Information provided:
*** Block opens ***
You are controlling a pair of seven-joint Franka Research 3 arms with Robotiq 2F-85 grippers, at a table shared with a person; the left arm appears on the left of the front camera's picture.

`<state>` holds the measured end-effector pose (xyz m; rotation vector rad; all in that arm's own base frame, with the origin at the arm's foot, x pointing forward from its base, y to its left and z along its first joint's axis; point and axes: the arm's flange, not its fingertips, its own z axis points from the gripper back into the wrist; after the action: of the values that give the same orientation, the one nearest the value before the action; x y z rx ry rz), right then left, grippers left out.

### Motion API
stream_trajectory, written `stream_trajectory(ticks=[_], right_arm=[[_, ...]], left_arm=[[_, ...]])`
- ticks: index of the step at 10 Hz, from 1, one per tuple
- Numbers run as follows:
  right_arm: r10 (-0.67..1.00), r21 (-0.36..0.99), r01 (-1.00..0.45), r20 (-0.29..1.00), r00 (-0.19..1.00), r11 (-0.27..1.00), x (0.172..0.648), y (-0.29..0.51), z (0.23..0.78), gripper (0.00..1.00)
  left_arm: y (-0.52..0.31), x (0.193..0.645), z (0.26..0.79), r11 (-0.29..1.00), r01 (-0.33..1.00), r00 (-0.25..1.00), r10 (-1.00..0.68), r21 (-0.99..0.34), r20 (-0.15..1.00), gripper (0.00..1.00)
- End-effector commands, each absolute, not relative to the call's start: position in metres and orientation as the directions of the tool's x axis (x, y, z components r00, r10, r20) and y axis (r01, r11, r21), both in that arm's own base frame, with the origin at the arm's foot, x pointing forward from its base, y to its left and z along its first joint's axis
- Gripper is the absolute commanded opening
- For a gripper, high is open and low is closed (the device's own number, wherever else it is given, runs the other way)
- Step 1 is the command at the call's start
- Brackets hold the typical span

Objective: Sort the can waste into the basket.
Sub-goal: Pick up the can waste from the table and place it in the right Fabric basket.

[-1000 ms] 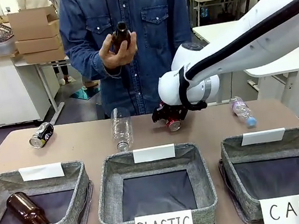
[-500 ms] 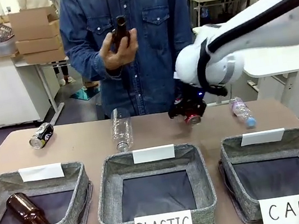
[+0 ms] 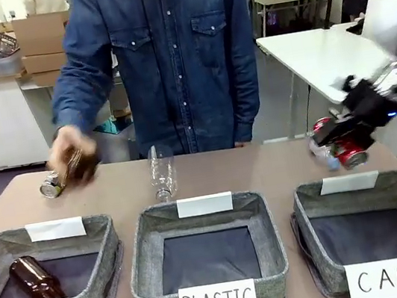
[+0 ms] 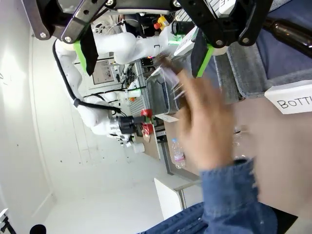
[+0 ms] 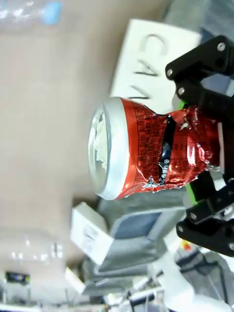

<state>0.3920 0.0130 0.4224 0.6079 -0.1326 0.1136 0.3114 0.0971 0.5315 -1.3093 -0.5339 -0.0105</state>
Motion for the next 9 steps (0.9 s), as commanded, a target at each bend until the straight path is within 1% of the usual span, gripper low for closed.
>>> stream_trajectory(ticks=[1, 2, 3, 4, 6, 9], right_arm=[[0.096, 0.567, -0.186, 0.184, 0.978, 0.802, 0.315, 0.004, 0.441, 0.0], [0.188, 0.541, -0.222, 0.12, 0.975, 0.811, 0.282, 0.012, 0.442, 0.0], [0.239, 0.537, -0.244, 0.08, 0.968, 0.807, 0.256, 0.018, 0.438, 0.0], [0.235, 0.542, -0.226, 0.052, 0.97, 0.809, 0.243, 0.019, 0.434, 0.0], [0.26, 0.539, -0.227, 0.015, 0.965, 0.811, 0.236, 0.017, 0.422, 0.0], [0.309, 0.514, -0.267, 0.003, 0.951, 0.815, 0.232, 0.019, 0.41, 0.0]], left_arm=[[0.096, 0.312, 0.531, 0.258, 0.328, 0.869, 0.294, -0.909, 0.398, 1.0], [0.096, 0.312, 0.531, 0.258, 0.328, 0.869, 0.294, -0.909, 0.398, 1.0], [0.096, 0.312, 0.531, 0.258, 0.328, 0.869, 0.294, -0.909, 0.398, 1.0], [0.096, 0.312, 0.531, 0.258, 0.328, 0.869, 0.294, -0.909, 0.398, 1.0], [0.096, 0.312, 0.531, 0.258, 0.328, 0.869, 0.294, -0.909, 0.398, 1.0], [0.096, 0.312, 0.531, 0.258, 0.328, 0.869, 0.294, -0.909, 0.398, 1.0]])
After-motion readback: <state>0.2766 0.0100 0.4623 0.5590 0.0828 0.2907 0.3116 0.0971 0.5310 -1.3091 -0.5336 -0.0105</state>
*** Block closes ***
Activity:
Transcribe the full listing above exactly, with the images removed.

Answer:
You are controlling a pair of seven-joint Franka Research 3 arms with Robotiq 2F-85 grippers, at a table shared with a person; the left arm appears on the left of the front camera's picture.

`<state>` holds the measured end-effector pose (xyz m; rotation vector rad; all in that arm's own base frame, with the origin at the arm's foot, x pointing forward from its base, y to its left and z along its first joint's axis; point and axes: the arm's flange, not its fingertips, its own z axis points from the gripper back into the wrist; after the action: of the values that give the same orientation, the one nearest the value before the action; x y z rx ry rz), right then left, grippers left out.

### Motion API
stream_trajectory, written `stream_trajectory(ticks=[_], right_arm=[[_, ...]], left_arm=[[_, ...]])`
- ticks: index of the step at 10 Hz, from 1, one per tuple
- Numbers run as follows:
  right_arm: r10 (-0.67..1.00), r21 (-0.36..0.99), r01 (-1.00..0.45), r20 (-0.29..1.00), r00 (-0.19..1.00), r11 (-0.27..1.00), x (0.172..0.648), y (-0.29..0.51), z (0.23..0.78), gripper (0.00..1.00)
  left_arm: y (-0.52..0.31), x (0.193..0.645), z (0.26..0.79), r11 (-0.29..1.00), r01 (-0.33..1.00), r00 (-0.25..1.00), r10 (-1.00..0.68), r21 (-0.99..0.34), r20 (-0.15..1.00), gripper (0.00..1.00)
- End-effector commands, each absolute, not relative to the call's start: position in metres and orientation as the directions of the tool's x axis (x, y, z components r00, r10, r20) and y axis (r01, r11, r21), both in that arm's own base frame, with the origin at the arm's foot, x pointing forward from its base, y to its left and z along its first joint's axis
- Gripper is the absolute commanded opening
- For a gripper, high is open and low is closed (the device's own number, wherever else it is given, runs the other way)
- Step 1 is the command at the call's start
- Brackets hold the typical span

Objective: Sort the can waste into the basket.
Sub-goal: Pick up the can waste from the table and place it in the right Fabric basket.

[-1000 ms] 
[-500 ms] 
[+0 ms] 
[+0 ms] 
[+0 ms] 

<state>0.3920 0.0130 0.4224 0.6079 -0.1326 0.1136 0.3114 0.0971 0.5315 -1.3093 -0.5339 -0.0105</state>
Motion for the next 9 steps (0.9 s), as commanded, a target at each bend until the straight path is within 1% of the usual span, gripper low for closed.
>>> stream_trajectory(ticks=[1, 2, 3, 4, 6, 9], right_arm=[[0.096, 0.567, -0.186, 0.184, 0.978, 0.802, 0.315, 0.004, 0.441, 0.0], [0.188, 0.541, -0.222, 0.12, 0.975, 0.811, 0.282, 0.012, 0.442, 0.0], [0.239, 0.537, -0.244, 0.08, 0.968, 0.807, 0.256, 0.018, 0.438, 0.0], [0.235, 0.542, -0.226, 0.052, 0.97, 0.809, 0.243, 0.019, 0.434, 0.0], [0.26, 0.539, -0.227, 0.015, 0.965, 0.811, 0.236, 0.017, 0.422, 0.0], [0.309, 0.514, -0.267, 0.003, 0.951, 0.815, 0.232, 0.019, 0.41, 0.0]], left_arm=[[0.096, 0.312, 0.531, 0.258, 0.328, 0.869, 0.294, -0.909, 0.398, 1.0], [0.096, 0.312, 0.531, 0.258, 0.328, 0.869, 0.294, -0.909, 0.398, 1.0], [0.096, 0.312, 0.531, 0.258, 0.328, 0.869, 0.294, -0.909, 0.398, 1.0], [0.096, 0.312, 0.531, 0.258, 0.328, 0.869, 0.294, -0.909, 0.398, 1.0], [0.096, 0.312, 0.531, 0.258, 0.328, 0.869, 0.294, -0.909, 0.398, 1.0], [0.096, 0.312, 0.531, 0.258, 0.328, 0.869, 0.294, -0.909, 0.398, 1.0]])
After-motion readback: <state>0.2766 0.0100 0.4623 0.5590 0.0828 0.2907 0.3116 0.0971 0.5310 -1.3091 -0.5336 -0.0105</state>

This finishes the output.